[Task statement] Please give the count of lines below with the string "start" in them, and no other words.

[Data shown]
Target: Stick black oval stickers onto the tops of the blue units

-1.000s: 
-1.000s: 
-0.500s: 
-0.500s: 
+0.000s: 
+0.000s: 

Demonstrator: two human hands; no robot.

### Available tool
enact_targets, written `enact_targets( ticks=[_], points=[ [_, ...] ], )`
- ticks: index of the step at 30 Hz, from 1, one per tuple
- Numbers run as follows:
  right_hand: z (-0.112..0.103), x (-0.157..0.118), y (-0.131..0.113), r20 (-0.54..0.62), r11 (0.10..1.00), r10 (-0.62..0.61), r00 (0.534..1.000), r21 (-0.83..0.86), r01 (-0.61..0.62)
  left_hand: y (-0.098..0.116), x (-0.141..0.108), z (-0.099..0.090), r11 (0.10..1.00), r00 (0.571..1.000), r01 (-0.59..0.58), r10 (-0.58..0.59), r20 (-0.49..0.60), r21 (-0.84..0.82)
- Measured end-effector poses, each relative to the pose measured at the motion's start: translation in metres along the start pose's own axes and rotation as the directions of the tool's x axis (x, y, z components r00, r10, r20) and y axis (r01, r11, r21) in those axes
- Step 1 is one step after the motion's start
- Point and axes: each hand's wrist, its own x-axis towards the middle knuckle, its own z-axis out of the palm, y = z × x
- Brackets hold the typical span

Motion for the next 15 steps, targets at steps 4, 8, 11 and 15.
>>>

[Response to the exercise] 2